La Carta del Docente, strumento fondamentale per molti insegnanti italiani, sembra essere scomparsa nel silenzio istituzionale. Giuseppe Buondonno, responsabile scuola di Sinistra Italiana – Avs, ha sollevato una questione fondamentale: perché da settembre non è stata più attivata?
Secondo Buondonno, la mancata erogazione di questo beneficio economico, pari a 500 euro annui, lascia i docenti italiani in una situazione di incertezza e disagio.

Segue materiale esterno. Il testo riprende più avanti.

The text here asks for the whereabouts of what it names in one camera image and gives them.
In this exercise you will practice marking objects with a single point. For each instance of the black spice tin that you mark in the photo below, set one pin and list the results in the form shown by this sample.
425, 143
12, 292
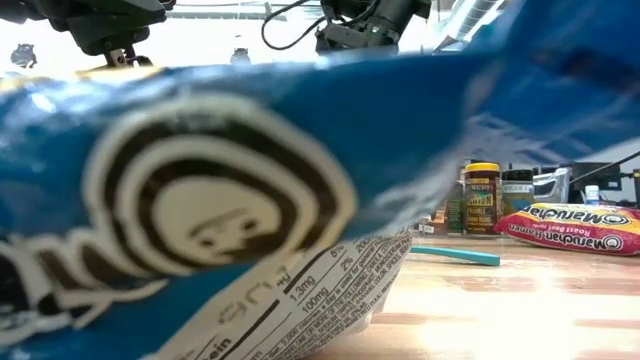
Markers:
455, 210

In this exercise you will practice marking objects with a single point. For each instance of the yellow lid spice jar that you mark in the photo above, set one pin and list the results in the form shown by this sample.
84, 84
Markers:
482, 200

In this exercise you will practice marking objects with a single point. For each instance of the brown spice box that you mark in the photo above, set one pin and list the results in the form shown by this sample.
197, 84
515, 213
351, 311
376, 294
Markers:
435, 222

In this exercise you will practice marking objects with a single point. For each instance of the black lid spice jar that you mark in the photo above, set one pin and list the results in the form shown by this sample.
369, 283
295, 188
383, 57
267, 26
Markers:
518, 192

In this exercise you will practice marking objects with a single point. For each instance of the small dark background object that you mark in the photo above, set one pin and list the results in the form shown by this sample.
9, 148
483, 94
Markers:
24, 56

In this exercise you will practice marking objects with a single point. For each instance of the small grey background object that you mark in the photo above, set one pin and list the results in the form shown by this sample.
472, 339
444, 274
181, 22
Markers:
240, 56

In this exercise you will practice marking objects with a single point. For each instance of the blue ramen noodle packet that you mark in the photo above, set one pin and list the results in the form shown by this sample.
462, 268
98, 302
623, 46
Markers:
300, 125

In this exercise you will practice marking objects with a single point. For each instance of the teal plastic spoon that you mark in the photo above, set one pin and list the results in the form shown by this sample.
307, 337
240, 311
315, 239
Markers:
460, 255

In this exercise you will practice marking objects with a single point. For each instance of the black computer monitor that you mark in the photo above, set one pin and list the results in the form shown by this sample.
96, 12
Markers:
595, 175

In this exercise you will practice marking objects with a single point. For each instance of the clear water bottle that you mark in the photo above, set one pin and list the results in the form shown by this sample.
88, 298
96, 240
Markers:
592, 196

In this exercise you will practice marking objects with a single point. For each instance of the red roast beef ramen packet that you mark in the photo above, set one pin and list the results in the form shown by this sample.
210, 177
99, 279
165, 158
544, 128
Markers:
565, 230

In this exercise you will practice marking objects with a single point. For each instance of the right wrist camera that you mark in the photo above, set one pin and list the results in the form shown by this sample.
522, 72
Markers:
350, 40

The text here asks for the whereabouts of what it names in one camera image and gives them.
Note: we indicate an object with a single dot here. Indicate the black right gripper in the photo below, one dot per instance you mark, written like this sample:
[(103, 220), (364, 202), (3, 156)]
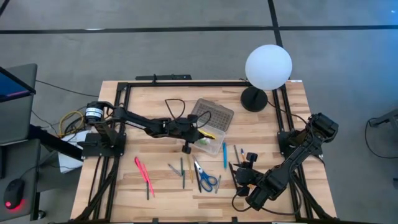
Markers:
[(247, 179)]

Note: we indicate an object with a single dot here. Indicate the blue pen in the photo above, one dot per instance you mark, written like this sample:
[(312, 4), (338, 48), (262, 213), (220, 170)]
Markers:
[(224, 155)]

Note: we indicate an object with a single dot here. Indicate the grey pencil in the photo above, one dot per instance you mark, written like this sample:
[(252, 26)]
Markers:
[(236, 154)]

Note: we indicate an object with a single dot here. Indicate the white box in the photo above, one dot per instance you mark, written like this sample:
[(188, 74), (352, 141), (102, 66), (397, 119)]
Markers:
[(70, 161)]

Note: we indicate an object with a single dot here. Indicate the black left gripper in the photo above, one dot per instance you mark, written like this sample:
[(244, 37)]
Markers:
[(183, 130)]

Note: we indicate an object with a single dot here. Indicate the grey crayon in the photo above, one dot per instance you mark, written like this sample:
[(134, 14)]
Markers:
[(174, 170), (219, 184)]

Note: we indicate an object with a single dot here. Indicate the grey metal stand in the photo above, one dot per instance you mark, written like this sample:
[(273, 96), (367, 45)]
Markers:
[(385, 118)]

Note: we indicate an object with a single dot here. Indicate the yellow highlighter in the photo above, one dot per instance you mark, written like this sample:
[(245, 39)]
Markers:
[(208, 133)]

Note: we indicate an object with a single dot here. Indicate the yellow pencil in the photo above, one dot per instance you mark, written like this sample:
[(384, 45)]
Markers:
[(190, 169)]

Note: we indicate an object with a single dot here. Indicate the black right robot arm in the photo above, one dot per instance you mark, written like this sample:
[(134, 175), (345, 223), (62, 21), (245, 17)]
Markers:
[(298, 152)]

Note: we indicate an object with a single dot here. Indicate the open laptop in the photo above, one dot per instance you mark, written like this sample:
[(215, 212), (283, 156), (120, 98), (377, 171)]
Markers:
[(12, 88)]

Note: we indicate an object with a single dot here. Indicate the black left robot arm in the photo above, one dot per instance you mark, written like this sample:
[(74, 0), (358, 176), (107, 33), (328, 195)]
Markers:
[(140, 121)]

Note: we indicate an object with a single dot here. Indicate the black computer mouse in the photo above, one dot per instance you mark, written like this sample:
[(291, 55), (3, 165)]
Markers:
[(14, 193)]

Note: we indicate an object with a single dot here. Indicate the green pen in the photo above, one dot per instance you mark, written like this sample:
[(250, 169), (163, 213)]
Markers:
[(204, 142)]

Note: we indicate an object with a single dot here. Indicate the black power strip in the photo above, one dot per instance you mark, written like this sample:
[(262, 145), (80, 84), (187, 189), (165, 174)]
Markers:
[(168, 77)]

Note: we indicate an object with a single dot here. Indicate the clear box with grey lid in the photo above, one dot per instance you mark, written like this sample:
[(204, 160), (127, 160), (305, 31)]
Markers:
[(217, 115)]

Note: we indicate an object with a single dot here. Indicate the white globe table lamp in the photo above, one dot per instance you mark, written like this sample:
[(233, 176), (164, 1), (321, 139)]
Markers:
[(269, 67)]

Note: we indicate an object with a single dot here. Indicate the grey side desk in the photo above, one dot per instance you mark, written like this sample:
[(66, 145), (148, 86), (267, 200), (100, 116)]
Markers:
[(18, 124)]

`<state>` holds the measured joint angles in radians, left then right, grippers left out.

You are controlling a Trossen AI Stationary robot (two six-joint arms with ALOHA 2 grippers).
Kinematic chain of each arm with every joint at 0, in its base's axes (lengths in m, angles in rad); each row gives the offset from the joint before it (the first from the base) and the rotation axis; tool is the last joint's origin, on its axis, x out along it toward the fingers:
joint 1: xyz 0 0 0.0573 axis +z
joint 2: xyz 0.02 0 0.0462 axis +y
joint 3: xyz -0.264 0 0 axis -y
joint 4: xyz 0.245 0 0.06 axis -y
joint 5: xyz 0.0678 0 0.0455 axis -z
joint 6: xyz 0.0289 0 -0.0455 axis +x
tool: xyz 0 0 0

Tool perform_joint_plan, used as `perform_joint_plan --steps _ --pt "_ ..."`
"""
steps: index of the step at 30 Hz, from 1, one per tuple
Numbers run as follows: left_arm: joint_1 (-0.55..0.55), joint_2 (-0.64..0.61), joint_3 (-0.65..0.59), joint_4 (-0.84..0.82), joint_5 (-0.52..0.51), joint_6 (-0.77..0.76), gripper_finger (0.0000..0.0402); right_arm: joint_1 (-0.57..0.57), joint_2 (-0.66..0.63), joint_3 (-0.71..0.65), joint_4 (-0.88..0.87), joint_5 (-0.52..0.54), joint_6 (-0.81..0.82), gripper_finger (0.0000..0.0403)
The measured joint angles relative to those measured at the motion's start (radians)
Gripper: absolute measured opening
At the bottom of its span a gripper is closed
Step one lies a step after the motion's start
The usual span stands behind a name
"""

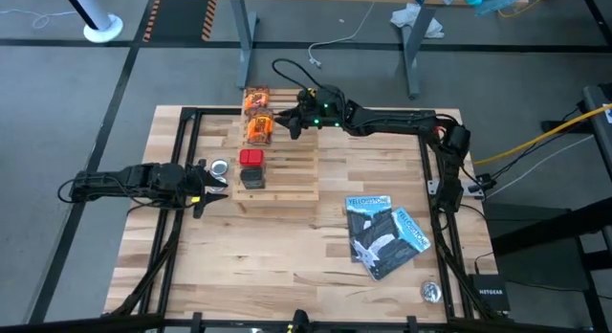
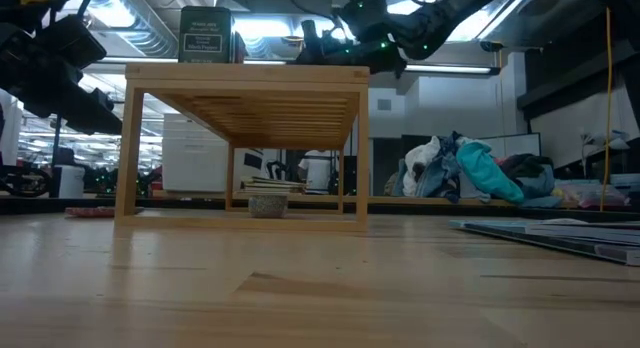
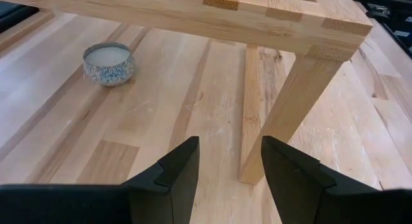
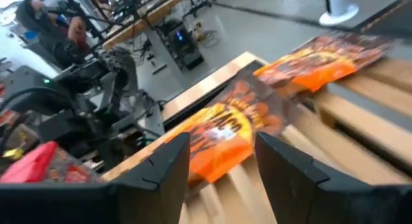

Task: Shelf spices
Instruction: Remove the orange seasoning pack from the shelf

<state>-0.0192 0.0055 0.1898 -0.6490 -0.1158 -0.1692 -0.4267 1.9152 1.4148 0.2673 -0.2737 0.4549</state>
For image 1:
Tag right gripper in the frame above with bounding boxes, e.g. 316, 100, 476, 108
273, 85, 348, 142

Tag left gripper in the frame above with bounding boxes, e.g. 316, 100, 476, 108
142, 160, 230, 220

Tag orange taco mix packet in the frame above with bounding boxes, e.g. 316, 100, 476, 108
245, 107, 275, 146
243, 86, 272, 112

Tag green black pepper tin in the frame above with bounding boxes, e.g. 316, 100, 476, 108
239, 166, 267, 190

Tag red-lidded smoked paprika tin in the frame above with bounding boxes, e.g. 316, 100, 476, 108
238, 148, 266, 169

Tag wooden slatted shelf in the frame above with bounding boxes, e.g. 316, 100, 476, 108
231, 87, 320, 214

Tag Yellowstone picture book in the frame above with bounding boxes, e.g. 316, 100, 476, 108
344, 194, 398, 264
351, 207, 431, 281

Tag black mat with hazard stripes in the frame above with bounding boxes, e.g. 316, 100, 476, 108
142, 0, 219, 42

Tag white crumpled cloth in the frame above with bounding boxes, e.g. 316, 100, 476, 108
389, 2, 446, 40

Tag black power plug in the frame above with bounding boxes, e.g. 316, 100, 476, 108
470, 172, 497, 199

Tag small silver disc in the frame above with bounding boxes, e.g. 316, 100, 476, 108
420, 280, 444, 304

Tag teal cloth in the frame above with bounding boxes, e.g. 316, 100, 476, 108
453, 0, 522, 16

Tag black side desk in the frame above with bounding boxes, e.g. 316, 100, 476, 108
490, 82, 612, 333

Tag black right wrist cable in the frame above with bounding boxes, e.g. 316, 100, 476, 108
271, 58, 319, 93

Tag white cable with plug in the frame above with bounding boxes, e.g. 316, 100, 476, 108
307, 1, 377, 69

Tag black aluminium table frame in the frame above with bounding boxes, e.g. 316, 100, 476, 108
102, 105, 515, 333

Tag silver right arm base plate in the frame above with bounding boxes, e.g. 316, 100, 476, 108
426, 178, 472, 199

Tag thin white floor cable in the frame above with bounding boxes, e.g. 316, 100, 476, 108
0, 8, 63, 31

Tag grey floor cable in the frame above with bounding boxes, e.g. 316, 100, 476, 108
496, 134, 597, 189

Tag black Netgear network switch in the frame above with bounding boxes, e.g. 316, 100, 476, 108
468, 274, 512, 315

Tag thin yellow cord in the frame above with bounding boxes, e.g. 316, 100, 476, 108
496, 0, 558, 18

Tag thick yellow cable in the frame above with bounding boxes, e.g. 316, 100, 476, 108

Questi fondi sono destinati all’acquisto di strumenti essenziali per il lavoro didattico, come libri, riviste, software e dispositivi tecnologici, che spesso non sono fiscalmente detraibili.
Il responsabile scuola di Sinistra Italiana chiede trasparenza al Ministero dell’Istruzione: è stata presa una decisione di cancellazione o riduzione della Carta del Docente? Se sì, perché non comunicarlo chiaramente? In un contesto europeo dove gli insegnanti italiani risultano tra i meno retribuiti, questa mancanza di chiarezza alimenta ulteriormente il malcontento.
La questione merita risposte rapide e concrete. La comunità docente attende fiduciosa una presa di posizione ufficiale da parte delle istituzioni competenti.